Wird dem Sanierungskonzept zugestimmt, wäre zumindest die kurzfristige Zukunft gesichert. Dem Vernehmen nach fehlen dem MSV über zwei Millionen Euro, eine genaue Summe will der Club nicht bestätigen.
"Klar ist, dass wir schnell Geld brauchen", sagte Geschäftsführer Roland Kentsch. Durch die prekäre sportliche Situation in der Abstiegszone und dem Ausscheiden aus dem DFB-Pokal beim Drittligisten Karlsruhe fehlen dem Verein eingeplante Einnahmen aus TV-Geldern. Für die Finanzierung des Stadions müssen jährlich rund 4,5 Millionen Euro aufgebracht werden. Im Zweifelsfall müssen die Duisburger wegen Verstoß gegen die Lizenzauflagen mit einem Punktabzug rechnen.

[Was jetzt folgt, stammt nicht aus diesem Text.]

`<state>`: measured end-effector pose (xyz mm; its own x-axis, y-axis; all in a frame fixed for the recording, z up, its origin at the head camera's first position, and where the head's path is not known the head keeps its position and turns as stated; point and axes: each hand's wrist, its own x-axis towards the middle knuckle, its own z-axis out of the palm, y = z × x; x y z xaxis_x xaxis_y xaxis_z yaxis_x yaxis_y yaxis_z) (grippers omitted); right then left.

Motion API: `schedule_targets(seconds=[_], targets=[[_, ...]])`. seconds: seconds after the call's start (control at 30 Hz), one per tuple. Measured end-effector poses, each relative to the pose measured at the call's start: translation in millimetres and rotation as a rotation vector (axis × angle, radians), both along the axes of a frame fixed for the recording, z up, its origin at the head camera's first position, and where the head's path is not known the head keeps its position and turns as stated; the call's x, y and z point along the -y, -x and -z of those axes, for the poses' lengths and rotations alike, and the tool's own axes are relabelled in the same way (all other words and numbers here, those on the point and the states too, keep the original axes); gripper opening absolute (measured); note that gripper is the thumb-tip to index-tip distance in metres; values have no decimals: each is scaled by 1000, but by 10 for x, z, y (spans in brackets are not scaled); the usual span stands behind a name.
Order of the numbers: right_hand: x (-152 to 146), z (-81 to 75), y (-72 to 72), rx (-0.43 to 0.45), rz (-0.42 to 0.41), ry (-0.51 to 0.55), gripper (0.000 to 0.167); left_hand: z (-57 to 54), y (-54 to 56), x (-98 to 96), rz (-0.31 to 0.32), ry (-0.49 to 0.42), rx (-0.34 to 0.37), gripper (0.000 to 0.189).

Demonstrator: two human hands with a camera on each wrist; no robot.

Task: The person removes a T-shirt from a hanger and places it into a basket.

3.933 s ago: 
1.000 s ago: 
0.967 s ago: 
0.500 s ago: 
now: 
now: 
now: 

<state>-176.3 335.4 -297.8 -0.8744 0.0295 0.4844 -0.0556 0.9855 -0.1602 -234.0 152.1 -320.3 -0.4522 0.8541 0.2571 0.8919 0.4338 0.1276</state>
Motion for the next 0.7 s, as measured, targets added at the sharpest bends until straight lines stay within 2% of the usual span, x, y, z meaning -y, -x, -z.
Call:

Am Dienstag war der bisherige Vereinsvorsitzende Andreas Rüttgers von seinem Amt zurückgetreten, nachdem die Stadiongesellschafter, denen die Duisburger Arena gehört, das Konzept vorgelegt hatten. Wie es heißt, fordern die Investoren mehr Mitspracherecht im Verein. Dafür müsste eine Satzungsänderung vorgenommen werden. Scheitert der Plan, droht dem MSV in letzter Konsequenz die Insolvenz.